• [TASK]:
Would you output all the entries below without altering a word?

• [DATASET CONTENT]:
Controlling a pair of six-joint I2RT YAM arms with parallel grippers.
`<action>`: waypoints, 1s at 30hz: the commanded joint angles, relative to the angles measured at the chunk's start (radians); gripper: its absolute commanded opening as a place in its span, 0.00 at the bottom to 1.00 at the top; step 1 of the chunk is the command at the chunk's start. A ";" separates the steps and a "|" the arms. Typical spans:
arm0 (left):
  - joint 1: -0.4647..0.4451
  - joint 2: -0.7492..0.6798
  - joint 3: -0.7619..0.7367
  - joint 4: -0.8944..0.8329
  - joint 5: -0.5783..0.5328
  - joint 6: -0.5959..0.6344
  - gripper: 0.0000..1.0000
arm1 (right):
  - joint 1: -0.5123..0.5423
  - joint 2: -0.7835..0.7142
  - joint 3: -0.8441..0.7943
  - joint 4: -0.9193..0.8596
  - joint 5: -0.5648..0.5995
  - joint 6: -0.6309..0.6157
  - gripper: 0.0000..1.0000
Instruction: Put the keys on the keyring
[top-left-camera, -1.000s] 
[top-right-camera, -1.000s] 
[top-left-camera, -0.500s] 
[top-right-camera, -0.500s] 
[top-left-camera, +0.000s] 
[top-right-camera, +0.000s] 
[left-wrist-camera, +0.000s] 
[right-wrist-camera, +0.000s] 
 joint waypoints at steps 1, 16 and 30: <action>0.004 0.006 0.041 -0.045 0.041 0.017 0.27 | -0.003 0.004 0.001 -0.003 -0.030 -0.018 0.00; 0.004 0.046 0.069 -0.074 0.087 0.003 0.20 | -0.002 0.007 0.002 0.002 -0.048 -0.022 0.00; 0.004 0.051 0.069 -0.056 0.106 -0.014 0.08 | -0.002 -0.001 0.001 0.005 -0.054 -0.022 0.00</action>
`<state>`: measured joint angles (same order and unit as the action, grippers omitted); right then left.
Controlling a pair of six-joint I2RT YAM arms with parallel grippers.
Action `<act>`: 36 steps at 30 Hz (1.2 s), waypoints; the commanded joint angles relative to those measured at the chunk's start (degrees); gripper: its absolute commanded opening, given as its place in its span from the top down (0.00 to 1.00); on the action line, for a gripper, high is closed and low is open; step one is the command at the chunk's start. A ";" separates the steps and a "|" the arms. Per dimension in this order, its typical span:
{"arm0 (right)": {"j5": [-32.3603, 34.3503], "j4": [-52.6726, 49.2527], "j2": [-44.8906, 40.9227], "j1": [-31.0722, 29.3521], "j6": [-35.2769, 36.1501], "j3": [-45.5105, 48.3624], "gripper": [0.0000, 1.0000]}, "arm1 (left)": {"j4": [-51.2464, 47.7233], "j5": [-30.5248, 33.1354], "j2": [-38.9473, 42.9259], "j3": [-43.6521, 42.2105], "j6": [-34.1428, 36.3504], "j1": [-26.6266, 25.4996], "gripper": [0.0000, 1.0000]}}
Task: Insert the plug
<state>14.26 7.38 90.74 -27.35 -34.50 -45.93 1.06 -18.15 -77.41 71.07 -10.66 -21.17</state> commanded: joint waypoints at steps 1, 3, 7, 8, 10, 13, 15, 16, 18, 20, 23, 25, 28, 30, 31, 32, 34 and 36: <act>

• [EXERCISE RESULT]:
Controlling a pair of six-joint I2RT YAM arms with parallel grippers.
`<action>`: waypoints, 1s at 30hz: the commanded joint angles, relative to the angles measured at the chunk's start (radians); gripper: its absolute commanded opening as a place in its span, 0.00 at the bottom to 1.00 at the top; step 1 of the chunk is the command at the chunk's start. A ";" separates the steps and a "|" the arms. Typical spans:
arm0 (left):
  - joint 1: -0.4647..0.4451
  - joint 2: -0.7492..0.6798
  - joint 3: -0.7619..0.7367
  - joint 4: -0.8944..0.8329
  - joint 5: -0.5783..0.5328
  - joint 6: -0.5959..0.6344
  - gripper: 0.0000..1.0000
arm1 (right):
  - joint 1: -0.5123..0.5423
  - joint 2: -0.7835..0.7142
  - joint 3: -0.8441..0.7943
  - joint 4: -0.9193..0.8596
  - joint 5: -0.5648..0.5995
  - joint 6: -0.6309..0.6157
  - gripper: 0.0000..1.0000
Instruction: Put the keys on the keyring
[top-left-camera, -1.000s] 
[top-right-camera, -1.000s] 
[top-left-camera, -0.500s] 
[top-right-camera, -0.500s] 
[top-left-camera, +0.000s] 
[top-right-camera, +0.000s] 
[left-wrist-camera, +0.000s] 
[right-wrist-camera, +0.000s] 
 joint waypoints at steps 1, 16 and 30: <action>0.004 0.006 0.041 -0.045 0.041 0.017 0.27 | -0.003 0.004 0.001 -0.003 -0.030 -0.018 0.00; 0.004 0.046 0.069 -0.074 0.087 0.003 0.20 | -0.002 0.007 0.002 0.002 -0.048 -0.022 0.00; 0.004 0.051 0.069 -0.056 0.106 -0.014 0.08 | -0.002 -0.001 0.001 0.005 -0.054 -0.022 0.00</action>
`<state>`: measured joint angles (same order and unit as the action, grippers omitted); right then left.
Controlling a pair of six-joint I2RT YAM arms with parallel grippers.
Action `<act>`: 36 steps at 30 Hz (1.2 s), waypoints; the commanded joint angles relative to those measured at the chunk's start (degrees); gripper: its absolute commanded opening, given as its place in its span from the top down (0.00 to 1.00); on the action line, for a gripper, high is closed and low is open; step one is the command at the chunk's start. A ";" separates the steps and a "|" the arms. Per dimension in this order, its typical span:
{"arm0 (right)": {"j5": [-32.3603, 34.3503], "j4": [-52.6726, 49.2527], "j2": [-44.8906, 40.9227], "j1": [-31.0722, 29.3521], "j6": [-35.2769, 36.1501], "j3": [-45.5105, 48.3624], "gripper": [0.0000, 1.0000]}, "arm1 (left)": {"j4": [-51.2464, 47.7233], "j5": [-30.5248, 33.1354], "j2": [-38.9473, 42.9259], "j3": [-43.6521, 42.2105], "j6": [-34.1428, 36.3504], "j1": [-26.6266, 25.4996], "gripper": [0.0000, 1.0000]}}
Task: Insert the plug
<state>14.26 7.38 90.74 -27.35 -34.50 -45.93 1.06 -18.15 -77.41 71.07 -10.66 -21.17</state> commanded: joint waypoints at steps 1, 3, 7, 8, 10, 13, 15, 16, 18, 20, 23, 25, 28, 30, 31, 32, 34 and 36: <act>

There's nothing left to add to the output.